Copy the lines below exactly. Start at the first and finish with the line containing "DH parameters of".
******************************
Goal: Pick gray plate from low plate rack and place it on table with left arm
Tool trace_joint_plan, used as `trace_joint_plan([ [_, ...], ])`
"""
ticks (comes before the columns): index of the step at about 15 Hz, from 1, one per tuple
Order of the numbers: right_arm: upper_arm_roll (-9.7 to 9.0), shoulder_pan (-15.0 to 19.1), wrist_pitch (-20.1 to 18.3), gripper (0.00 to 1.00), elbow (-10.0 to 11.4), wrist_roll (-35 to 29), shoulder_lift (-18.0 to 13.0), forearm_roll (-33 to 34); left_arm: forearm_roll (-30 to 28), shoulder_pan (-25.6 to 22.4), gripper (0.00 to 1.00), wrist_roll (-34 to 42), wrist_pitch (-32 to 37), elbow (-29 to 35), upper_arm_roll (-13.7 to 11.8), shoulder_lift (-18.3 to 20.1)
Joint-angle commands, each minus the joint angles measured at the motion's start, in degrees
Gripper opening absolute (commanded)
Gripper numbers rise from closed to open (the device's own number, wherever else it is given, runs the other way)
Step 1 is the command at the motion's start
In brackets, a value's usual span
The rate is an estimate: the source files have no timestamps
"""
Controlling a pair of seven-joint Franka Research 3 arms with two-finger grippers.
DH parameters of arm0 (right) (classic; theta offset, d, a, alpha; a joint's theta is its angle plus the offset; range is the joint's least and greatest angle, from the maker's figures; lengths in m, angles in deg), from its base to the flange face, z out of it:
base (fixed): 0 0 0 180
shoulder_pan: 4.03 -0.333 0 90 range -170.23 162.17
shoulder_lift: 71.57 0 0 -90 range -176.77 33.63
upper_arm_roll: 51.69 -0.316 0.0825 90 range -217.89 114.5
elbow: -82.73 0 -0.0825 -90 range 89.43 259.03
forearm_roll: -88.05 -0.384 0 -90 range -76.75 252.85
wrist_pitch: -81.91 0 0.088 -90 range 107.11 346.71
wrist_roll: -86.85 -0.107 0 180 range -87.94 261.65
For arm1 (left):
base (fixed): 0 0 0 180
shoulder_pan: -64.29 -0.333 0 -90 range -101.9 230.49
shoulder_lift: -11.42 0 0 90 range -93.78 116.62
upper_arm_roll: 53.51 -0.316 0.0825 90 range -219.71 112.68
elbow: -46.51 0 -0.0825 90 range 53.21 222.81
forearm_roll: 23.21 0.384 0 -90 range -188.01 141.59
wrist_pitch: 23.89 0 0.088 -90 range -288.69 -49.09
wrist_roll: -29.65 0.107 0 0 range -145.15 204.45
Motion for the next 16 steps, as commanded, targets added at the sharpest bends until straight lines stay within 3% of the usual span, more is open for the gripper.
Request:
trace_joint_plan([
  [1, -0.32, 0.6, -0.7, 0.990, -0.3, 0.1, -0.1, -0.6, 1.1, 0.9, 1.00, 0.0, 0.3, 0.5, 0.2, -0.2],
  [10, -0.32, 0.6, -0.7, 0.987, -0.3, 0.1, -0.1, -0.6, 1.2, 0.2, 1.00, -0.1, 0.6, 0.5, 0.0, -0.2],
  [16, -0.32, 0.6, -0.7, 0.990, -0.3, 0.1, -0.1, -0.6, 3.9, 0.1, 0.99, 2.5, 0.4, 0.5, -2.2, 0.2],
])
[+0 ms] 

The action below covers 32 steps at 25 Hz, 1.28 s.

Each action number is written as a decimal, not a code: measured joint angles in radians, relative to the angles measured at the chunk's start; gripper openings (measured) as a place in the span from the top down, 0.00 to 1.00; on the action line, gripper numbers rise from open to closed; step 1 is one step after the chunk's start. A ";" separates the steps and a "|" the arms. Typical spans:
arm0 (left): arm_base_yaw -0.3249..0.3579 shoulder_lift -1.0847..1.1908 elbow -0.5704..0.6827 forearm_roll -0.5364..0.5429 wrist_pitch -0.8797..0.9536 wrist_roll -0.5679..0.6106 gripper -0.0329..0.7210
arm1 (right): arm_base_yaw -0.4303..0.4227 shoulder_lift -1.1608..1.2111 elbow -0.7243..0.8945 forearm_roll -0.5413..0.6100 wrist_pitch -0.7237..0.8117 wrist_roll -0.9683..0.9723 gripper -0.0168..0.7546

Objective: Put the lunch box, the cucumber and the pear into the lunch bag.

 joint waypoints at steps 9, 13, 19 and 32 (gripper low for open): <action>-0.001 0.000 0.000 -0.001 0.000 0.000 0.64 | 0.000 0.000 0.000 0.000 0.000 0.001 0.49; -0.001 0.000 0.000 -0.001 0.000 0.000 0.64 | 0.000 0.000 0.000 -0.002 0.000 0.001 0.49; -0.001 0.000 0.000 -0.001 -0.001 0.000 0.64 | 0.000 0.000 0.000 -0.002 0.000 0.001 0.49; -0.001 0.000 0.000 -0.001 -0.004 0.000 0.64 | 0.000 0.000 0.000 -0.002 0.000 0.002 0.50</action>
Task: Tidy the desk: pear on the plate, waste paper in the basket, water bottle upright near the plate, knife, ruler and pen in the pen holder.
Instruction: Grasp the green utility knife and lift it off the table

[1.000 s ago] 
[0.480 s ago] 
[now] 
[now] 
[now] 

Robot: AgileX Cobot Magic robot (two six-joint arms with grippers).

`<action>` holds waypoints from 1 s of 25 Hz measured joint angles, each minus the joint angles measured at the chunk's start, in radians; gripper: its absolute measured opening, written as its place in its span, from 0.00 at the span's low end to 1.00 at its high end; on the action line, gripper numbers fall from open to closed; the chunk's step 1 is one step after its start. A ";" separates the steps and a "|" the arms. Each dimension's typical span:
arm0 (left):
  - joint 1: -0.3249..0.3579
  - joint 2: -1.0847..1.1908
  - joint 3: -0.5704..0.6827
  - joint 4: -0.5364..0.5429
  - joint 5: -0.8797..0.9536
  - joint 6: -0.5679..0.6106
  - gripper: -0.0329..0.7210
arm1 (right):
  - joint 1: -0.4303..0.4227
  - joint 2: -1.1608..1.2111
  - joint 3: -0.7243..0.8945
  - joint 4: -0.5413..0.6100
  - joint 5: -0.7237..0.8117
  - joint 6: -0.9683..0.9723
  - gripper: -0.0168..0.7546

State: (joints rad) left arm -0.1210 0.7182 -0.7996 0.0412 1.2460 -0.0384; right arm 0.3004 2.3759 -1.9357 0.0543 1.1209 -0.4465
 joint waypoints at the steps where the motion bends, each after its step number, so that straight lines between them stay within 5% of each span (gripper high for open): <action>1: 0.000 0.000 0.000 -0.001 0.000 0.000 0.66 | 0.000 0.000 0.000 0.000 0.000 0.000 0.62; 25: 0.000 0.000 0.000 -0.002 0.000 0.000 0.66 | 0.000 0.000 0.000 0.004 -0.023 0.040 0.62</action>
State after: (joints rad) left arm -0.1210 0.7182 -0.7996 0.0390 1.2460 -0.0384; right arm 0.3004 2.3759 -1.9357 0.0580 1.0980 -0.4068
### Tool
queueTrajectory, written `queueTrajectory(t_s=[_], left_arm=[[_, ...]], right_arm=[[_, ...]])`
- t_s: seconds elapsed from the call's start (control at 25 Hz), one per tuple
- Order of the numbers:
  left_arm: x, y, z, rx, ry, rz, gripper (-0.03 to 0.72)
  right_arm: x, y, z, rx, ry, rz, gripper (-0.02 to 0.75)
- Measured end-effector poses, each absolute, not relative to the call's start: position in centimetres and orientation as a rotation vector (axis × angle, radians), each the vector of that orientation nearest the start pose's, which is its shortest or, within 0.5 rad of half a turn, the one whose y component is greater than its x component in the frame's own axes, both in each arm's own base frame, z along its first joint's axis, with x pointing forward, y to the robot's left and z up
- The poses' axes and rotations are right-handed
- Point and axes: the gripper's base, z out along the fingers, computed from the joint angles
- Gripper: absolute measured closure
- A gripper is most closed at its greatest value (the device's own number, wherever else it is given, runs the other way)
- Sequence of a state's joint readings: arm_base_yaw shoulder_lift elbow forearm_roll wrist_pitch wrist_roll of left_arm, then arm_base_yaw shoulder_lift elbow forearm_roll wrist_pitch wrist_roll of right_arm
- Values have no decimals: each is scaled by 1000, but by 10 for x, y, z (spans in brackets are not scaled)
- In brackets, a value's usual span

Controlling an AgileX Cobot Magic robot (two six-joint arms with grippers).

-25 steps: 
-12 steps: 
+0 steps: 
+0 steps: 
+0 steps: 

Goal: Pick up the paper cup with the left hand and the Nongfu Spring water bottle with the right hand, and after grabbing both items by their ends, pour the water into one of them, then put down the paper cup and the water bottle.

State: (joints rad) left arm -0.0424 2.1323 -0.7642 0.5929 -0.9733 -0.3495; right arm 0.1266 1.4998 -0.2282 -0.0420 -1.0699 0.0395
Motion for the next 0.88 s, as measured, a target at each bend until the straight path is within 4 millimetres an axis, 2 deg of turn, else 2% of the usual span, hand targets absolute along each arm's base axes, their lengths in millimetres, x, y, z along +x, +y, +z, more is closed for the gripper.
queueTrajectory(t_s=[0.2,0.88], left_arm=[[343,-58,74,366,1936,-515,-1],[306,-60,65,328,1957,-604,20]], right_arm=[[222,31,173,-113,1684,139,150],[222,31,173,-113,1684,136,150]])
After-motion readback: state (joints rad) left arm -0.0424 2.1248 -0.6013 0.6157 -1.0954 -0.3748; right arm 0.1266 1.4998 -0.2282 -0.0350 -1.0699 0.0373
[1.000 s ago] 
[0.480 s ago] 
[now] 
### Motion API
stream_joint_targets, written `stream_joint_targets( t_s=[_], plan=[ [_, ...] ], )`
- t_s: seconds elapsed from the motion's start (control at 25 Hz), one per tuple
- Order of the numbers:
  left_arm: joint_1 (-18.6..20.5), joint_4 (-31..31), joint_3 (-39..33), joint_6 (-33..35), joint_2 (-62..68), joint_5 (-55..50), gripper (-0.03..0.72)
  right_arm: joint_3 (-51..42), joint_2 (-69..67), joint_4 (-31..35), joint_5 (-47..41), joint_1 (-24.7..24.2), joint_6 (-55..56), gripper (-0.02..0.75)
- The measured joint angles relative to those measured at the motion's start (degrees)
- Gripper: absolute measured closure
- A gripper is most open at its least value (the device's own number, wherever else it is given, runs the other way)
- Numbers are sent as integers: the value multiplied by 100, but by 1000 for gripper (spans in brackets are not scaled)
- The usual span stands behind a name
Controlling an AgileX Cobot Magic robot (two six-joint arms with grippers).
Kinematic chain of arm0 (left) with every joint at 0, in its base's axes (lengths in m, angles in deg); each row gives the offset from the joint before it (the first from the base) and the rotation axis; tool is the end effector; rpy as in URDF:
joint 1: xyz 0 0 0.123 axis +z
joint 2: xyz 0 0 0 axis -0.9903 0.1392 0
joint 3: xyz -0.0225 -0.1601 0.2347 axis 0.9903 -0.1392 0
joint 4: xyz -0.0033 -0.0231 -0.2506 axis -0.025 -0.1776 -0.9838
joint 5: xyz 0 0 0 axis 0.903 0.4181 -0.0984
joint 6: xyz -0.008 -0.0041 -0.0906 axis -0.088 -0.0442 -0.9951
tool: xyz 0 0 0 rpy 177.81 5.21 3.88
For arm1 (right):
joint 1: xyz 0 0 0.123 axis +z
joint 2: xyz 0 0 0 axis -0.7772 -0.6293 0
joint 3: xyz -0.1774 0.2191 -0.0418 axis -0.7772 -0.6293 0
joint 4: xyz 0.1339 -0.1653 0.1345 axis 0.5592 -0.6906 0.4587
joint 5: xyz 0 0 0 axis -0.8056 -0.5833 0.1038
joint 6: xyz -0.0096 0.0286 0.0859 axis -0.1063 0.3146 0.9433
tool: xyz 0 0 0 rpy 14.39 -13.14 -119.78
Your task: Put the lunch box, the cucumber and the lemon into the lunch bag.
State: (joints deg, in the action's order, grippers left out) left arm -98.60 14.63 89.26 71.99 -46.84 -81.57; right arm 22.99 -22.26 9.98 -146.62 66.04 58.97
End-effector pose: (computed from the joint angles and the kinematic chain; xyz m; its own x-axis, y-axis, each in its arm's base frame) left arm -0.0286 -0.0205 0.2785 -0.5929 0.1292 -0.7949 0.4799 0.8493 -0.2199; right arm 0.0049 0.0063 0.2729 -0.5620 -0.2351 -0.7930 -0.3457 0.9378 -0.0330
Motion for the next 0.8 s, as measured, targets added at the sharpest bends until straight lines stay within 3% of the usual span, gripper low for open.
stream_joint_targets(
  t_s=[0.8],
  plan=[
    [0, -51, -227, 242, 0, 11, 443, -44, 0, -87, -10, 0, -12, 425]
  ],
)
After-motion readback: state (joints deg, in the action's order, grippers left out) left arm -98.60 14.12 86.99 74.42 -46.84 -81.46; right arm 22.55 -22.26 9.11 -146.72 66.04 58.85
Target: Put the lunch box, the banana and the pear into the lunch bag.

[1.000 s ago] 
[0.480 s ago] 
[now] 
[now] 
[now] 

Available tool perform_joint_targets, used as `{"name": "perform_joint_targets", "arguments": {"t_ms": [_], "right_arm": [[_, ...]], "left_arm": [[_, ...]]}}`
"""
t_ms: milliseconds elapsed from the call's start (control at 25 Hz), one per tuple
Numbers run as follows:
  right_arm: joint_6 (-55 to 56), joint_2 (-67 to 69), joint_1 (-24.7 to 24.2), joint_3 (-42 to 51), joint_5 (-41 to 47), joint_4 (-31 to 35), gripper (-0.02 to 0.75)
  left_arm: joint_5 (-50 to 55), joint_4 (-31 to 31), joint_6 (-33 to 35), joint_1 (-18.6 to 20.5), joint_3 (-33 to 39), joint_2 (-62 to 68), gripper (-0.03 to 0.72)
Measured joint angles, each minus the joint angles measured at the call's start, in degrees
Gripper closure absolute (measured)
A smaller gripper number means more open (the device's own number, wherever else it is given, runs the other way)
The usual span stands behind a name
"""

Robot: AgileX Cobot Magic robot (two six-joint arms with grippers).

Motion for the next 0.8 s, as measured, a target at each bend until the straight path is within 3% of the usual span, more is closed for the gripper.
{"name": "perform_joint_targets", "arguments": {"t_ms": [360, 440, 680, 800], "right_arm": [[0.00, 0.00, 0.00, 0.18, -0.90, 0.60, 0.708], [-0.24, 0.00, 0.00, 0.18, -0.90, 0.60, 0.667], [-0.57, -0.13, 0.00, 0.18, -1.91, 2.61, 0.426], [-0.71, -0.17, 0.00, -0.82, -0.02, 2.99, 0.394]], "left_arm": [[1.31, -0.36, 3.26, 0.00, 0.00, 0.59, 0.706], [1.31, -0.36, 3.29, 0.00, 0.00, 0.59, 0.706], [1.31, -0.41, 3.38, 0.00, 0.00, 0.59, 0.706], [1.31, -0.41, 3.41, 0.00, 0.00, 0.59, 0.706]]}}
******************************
### Result of this exercise
Goal: Pick gray plate from low plate rack and place it on table with left arm
Tool trace_joint_plan, used as `trace_joint_plan([ [_, ...], ])`
"""
ticks (comes before the columns): index of the step at about 15 Hz, from 1, one per tuple
Order of the numbers: right_arm: upper_arm_roll (-9.7 to 9.0), shoulder_pan (-15.0 to 19.1), wrist_pitch (-20.1 to 18.3), gripper (0.00 to 1.00), elbow (-10.0 to 11.4), wrist_roll (-35 to 29), shoulder_lift (-18.0 to 13.0), forearm_roll (-33 to 34); left_arm: forearm_roll (-30 to 28), shoulder_pan (-25.6 to 22.4), gripper (0.00 to 1.00), wrist_roll (-34 to 42), wrist_pitch (-32 to 37), elbow (-29 to 35), upper_arm_roll (-13.7 to 11.8), shoulder_lift (-18.3 to 20.1)
Joint-angle commands, each minus the joint angles measured at the motion's start, in degrees
Gripper opening absolute (commanded)
Gripper numbers rise from closed to open (the device's own number, wherever else it is given, runs the other way)
Step 1 is the command at the motion's start
In brackets, a value's usual span
The rate is an estimate: the source files have no timestamps
"""
Controlling a pair of seven-joint Franka Research 3 arms with two-finger grippers.
DH parameters of arm0 (right) (classic; theta offset, d, a, alpha; a joint's theta is its angle plus the offset; range is the joint's least and greatest angle, from the maker's figures; lengths in m, angles in deg), from its base to the flange face, z out of it:

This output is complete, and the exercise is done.